From: Andrew Putnam (aputnam@cs.washington.edu)
Date: Sun Oct 10 2004 - 21:33:51 PDT
A Digital Fountain Approach to Reliable Distribution of Bulk Data
John W. Byers, et. al.
Summary:
This paper introduces an efficient data distribution mechanism for
distributing files to a large number of destination nodes. The digital
fountain relies on erasure codes for efficient reconstruction of
packets and a low total receive time per transmission.
Comments:
TCP was designed primarily for fast point-to-point communication.
TCP provides for multiple destination points via the multicast and
broadcast mechanisms, but this solution does not scale well, and
becomes infeasible when dealing with more than a small number of
destination nodes. So reliably distributing a large amount of data to a
large number of destinations requires a different mechanism.
The authors propose a data distribution mechanism called a digital
fountain. Digital fountains work by rebroadcasting data constantly,
which allows receivers to tune into the stream and eventually receive
all the packets without forcing the host to receive acknowledgments or
to rebroadcast particular packets to particular destination nodes.
The most basic implementation of a digital fountain is a constant
rebroadcast of the data, which allows receivers to tune into the stream
and eventually catch all of the packets. The problem with this approach
is that the receiver must wait until the entire file is sent before it
will see the missed packet again. For large files, this time may be
unacceptable.
A much better implementation uses erasure codes, which allow the
destination node to reconstruct packets which it may have missed.

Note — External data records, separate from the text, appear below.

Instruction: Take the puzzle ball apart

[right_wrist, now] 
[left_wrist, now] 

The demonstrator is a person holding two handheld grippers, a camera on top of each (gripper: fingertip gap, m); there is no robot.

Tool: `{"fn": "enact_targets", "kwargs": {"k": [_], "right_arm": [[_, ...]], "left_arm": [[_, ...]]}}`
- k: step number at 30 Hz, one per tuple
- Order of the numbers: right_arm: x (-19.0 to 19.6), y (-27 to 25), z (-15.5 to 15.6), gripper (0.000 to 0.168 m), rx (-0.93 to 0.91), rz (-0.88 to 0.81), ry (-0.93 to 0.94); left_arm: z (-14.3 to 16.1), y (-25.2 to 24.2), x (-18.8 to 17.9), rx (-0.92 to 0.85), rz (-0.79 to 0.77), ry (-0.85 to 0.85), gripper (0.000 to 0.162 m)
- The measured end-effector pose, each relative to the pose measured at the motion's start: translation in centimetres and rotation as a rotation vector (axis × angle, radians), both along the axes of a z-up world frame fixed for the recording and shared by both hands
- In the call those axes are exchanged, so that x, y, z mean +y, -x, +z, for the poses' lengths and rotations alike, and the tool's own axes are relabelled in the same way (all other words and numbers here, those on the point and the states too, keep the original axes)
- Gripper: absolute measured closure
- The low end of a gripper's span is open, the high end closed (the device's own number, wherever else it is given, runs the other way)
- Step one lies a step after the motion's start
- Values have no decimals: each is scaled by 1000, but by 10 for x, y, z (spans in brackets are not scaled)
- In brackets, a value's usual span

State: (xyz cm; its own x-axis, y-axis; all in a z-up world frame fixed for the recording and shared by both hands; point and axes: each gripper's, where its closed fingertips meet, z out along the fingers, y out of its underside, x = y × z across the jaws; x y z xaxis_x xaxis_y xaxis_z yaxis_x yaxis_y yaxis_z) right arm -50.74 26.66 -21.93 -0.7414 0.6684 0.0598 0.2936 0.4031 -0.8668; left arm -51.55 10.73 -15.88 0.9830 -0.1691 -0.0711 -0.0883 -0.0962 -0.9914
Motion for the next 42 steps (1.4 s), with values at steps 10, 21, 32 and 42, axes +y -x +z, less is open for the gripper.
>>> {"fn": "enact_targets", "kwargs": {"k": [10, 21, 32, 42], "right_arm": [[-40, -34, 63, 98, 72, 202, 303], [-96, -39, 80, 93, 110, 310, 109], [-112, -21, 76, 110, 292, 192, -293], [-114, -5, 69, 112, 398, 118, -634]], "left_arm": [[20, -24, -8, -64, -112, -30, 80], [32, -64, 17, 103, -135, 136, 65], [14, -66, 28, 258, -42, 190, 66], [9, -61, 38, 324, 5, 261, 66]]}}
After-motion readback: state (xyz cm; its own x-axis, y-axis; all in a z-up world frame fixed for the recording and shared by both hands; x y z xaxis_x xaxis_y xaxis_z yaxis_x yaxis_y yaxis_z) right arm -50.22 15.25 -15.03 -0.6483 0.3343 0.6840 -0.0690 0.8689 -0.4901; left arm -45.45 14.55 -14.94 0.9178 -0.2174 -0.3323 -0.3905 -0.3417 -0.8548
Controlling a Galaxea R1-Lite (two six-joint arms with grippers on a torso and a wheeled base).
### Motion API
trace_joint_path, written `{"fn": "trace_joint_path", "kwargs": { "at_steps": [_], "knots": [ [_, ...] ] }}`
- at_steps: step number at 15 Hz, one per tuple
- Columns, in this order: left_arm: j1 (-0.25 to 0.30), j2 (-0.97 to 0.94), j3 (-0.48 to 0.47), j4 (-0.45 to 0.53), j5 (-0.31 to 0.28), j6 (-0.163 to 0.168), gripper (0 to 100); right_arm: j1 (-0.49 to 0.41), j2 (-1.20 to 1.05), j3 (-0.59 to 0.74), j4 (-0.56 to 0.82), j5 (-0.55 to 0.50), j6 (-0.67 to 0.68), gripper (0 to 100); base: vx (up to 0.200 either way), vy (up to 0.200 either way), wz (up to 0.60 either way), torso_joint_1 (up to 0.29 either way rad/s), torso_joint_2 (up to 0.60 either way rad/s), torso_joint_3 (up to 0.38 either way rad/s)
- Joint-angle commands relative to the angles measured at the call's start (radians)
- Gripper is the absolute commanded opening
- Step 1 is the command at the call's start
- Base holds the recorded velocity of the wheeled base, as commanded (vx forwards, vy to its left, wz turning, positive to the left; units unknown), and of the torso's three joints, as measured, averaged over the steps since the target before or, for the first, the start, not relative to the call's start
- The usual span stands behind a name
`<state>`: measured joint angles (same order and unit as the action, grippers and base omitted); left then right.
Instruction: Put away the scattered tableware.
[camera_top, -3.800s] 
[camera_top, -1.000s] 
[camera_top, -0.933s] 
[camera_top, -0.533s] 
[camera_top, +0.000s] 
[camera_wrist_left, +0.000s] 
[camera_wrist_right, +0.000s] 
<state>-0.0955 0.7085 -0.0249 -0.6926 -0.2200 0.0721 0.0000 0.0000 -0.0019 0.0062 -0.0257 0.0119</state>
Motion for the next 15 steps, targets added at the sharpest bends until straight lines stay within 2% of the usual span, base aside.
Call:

Depending on the configuration, these codes allow the receiver to
reconstruct packets at fractional intervals of the entire transmission.
The drawback is that it increases the total size of the transmission.
A key element of the digital fountain approach is the efficiency of
the Tornado code developed by the authors to distribute the data. The
Tornado code relies on XOR computations which are extremely fast and
easily implemented in hardware. This is a substantial improvement over
other erasure codes.
One questionable part of the analysis was the author's choice of the
Internet trace used to demonstrate performance. The authors claim that
the selected trace segment has just over 11% loss. This is incredibly
high for a standard Internet connection, particularly a wired
connection. Since their approach outperforms other approaches most in
networks with high loss rates, this particular choice is very suspect.
It is certainly catering to their system's strength, but it is not
convincing that this benefits the typical case of < 1% loss.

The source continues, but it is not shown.